** Stored data entries **
%%
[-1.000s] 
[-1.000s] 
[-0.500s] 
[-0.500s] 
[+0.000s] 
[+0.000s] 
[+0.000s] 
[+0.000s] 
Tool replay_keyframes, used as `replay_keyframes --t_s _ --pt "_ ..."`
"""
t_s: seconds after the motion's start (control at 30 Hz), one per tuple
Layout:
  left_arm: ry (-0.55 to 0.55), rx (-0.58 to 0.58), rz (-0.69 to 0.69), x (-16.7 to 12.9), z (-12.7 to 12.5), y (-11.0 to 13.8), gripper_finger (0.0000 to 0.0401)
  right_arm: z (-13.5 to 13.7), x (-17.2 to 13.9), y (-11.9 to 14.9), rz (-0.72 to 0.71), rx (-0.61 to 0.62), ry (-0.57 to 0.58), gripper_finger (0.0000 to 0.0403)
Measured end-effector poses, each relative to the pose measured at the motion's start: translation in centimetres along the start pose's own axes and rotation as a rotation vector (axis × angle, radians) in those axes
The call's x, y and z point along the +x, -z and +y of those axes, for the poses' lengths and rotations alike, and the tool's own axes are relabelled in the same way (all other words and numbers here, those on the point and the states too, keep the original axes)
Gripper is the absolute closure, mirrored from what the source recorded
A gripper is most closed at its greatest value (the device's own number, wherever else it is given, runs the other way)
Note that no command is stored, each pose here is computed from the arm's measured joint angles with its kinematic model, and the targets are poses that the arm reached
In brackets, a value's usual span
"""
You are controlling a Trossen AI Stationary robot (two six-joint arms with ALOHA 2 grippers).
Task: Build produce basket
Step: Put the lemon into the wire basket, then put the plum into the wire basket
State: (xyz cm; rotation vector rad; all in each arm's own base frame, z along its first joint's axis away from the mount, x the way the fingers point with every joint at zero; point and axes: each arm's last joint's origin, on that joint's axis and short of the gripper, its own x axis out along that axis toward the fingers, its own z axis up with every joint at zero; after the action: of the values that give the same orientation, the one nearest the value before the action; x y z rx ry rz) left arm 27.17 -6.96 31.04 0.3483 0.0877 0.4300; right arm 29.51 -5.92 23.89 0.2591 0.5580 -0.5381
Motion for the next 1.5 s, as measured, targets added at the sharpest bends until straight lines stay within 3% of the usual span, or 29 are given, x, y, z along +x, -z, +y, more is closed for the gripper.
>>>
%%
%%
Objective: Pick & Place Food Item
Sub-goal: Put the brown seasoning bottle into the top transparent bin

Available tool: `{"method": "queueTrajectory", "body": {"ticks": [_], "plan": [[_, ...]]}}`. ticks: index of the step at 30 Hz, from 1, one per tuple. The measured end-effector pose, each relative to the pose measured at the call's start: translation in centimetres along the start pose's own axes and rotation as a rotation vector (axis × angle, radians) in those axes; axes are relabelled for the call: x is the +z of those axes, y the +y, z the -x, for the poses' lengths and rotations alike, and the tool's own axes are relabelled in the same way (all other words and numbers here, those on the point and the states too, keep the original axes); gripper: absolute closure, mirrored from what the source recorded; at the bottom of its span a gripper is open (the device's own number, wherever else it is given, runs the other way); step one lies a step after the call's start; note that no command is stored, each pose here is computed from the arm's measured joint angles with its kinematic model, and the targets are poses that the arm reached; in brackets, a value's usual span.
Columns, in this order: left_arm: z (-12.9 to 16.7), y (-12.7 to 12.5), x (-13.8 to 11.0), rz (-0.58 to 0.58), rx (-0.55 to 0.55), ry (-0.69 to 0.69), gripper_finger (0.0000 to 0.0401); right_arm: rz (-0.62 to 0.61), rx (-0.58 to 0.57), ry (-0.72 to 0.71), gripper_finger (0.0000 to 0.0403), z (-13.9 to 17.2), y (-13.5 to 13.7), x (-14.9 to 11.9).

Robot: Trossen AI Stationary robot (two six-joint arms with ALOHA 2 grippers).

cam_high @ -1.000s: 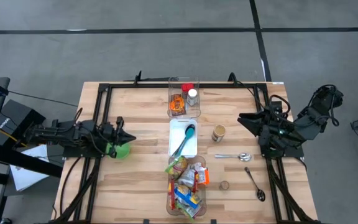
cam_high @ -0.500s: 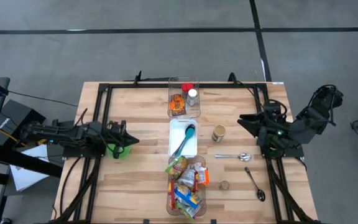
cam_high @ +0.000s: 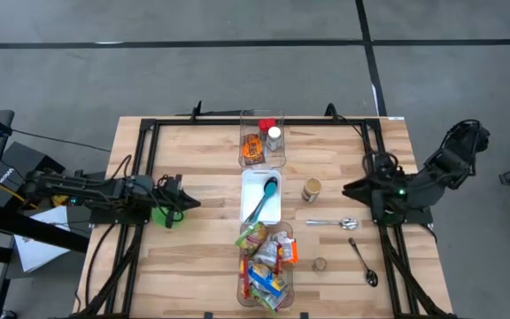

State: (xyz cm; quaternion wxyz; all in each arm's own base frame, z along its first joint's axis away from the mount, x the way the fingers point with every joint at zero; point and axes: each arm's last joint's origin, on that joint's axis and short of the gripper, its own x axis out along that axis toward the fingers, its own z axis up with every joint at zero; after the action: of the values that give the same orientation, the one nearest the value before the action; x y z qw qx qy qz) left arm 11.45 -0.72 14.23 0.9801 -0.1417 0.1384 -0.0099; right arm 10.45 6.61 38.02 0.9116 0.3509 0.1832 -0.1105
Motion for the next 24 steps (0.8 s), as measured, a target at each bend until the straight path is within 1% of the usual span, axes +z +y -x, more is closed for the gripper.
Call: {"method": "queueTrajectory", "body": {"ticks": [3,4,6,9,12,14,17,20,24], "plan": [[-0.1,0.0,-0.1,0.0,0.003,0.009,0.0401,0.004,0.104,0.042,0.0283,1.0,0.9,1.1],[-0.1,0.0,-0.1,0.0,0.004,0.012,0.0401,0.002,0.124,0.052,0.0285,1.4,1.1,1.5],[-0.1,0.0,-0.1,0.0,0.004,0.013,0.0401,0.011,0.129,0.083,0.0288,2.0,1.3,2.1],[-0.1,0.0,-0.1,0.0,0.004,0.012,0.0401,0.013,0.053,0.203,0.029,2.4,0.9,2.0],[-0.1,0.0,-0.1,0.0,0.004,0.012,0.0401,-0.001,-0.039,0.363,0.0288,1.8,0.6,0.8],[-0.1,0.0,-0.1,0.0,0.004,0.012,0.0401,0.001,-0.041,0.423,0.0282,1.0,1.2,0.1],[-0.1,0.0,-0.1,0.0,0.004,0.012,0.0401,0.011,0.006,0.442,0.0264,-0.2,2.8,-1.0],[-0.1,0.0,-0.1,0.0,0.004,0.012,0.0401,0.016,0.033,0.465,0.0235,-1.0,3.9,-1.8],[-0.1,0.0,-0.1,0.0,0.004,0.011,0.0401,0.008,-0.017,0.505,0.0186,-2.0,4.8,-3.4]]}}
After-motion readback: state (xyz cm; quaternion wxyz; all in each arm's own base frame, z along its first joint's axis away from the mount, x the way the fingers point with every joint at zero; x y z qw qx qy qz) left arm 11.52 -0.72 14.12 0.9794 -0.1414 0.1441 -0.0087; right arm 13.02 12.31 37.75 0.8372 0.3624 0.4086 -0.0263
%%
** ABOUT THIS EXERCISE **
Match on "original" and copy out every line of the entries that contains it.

** TASK RESPONSE **
The call's x, y and z point along the +x, -z and +y of those axes, for the poses' lengths and rotations alike, and the tool's own axes are relabelled in the same way (all other words and numbers here, those on the point and the states too, keep the original axes)
Available tool: `{"method": "queueTrajectory", "body": {"ticks": [_], "plan": [[_, ...]]}}`. ticks: index of the step at 30 Hz, from 1, one per tuple. The measured end-effector pose, each relative to the pose measured at the call's start: translation in centimetres along the start pose's own axes and rotation as a rotation vector (axis × angle, radians) in those axes; axes are relabelled for the call: x is the +z of those axes, y the +y, z the -x, for the poses' lengths and rotations alike, and the tool's own axes are relabelled in the same way (all other words and numbers here, those on the point and the states too, keep the original axes); gripper: absolute closure, mirrored from what the source recorded; at the bottom of its span a gripper is open (the device's own number, wherever else it is given, runs the other way); step one lies a step after the call's start; note that no command is stored, each pose here is computed from the arm's measured joint angles with its kinematic model, and the targets are poses that the arm reached; in brackets, a value's usual span.

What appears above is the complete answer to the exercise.